◆ **What you will do**:
Using the material below, copy every line where "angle" appears.

◆ **Given information**:
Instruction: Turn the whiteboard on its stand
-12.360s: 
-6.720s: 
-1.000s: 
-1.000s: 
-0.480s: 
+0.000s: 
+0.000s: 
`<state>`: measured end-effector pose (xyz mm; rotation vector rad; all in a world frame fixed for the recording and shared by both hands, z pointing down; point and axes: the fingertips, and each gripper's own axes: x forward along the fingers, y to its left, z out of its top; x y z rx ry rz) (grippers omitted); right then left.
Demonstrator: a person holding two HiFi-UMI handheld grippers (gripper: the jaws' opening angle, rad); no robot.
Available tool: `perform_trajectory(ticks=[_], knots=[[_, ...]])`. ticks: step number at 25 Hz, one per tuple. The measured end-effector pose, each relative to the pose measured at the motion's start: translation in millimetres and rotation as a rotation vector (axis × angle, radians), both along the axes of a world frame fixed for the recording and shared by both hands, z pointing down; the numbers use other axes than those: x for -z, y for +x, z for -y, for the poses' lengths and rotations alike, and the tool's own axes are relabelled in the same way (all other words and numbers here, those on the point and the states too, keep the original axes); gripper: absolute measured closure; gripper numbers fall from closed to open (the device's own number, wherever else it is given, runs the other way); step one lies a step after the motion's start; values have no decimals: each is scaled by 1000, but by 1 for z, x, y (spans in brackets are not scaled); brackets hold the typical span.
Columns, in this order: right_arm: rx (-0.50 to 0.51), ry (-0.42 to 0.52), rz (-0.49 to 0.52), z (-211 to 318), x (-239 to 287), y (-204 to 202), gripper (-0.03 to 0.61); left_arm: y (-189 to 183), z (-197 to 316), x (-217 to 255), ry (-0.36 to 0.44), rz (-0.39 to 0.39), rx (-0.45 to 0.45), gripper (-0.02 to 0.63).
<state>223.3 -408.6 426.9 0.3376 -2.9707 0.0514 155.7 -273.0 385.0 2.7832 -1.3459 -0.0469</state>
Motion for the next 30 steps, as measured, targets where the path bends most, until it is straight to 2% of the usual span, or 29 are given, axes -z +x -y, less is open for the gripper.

◆ **Written response**:
Demonstrator: a person holding two HiFi-UMI handheld grippers (gripper: the jaws' opening angle, rad); no robot.
Available tool: `perform_trajectory(ticks=[_], knots=[[_, ...]])`. ticks: step number at 25 Hz, one per tuple. The measured end-effector pose, each relative to the pose measured at the motion's start: translation in millimetres and rotation as a rotation vector (axis × angle, radians), both along the axes of a world frame fixed for the recording and shared by both hands, z pointing down; the numbers use other axes than those: x for -z, y for +x, z for -y, for the poses' lengths and rotations alike, and the tool's own axes are relabelled in the same way (all other words and numbers here, those on the point and the states too, keep the original axes); gripper: absolute measured closure; gripper numbers fall from closed to open (the device's own number, wherever else it is given, runs the other way); step one lies a step after the motion's start; values have no decimals: each is scaled by 1000, but by 1 for z, x, y (spans in brackets are not scaled); brackets hold the typical span.

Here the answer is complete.